→ **Problem statement**
Your task is to retype, word for word, the lines from the start of the data through the line holding "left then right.". Do not include the pictures.

====== Data excerpt

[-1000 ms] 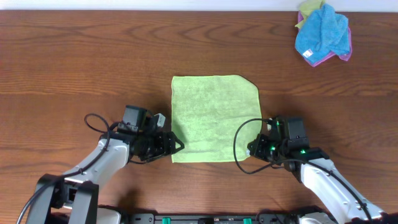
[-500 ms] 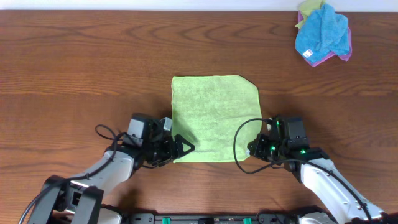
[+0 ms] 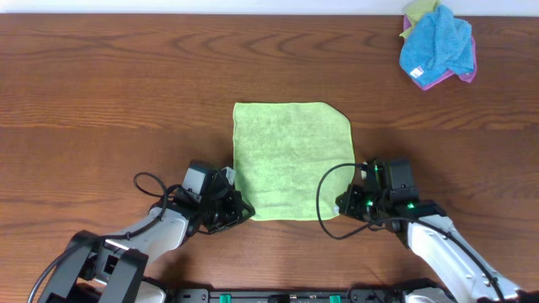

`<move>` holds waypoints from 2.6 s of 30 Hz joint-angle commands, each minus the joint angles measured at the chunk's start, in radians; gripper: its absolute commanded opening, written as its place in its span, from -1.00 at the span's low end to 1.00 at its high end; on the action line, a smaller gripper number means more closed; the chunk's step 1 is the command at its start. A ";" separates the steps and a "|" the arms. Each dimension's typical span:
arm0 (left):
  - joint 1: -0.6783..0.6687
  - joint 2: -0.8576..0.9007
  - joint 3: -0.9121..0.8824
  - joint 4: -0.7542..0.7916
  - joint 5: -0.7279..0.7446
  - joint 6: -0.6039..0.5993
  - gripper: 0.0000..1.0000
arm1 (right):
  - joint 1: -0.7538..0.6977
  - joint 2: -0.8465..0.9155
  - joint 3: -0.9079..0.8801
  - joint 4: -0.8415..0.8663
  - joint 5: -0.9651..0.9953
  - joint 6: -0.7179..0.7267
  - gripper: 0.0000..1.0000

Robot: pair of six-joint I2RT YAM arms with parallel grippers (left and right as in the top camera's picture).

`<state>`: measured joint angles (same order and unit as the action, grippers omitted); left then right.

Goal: Fold the cloth
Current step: 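Grasp the near edge of the towel with both grippers, then lift the near edge and fold it forward over the far half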

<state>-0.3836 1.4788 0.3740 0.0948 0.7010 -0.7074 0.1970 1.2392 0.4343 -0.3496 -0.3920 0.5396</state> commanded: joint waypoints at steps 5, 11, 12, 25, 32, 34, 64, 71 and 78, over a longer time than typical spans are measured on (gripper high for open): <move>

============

→ **Solved problem**
[-1000 ms] 
[-500 ms] 
[+0 ms] 

`<move>` holds waypoints from 2.6 s of 30 Hz joint-angle commands, each minus the joint angles measured at the chunk's start, in radians; gripper: its absolute commanded opening, written as its place in its span, from -1.00 at the span's low end to 1.00 at its high end; on the action line, a smaller gripper number means more closed; the chunk's step 1 is the command at its start. A ";" separates the steps and a "|" the arms. Each dimension's typical span:
arm0 (left):
  - joint 1: -0.6783..0.6687
  - joint 2: -0.8576..0.9007
  - joint 3: -0.9121..0.8824
  - joint 4: -0.7542..0.7916
  - joint 5: -0.7279..0.7446
  - joint 6: -0.6039..0.5993
  - gripper: 0.0000..1.0000
arm1 (right):
  - joint 1: -0.7538..0.6977
  - joint 2: -0.8465..0.9155
  - joint 3: -0.9079..0.8801
  - joint 4: -0.8415..0.8663
  - joint 5: -0.9651..0.9953
  - joint 6: -0.7179..0.7267
  - gripper: 0.0000..1.0000

Robot: pair of six-joint I2RT YAM arms with parallel grippers (left and right as in the top camera's picture).

`<state>`: measured joint angles (same order and unit as the action, grippers omitted); left then right.

The answer requires nothing more.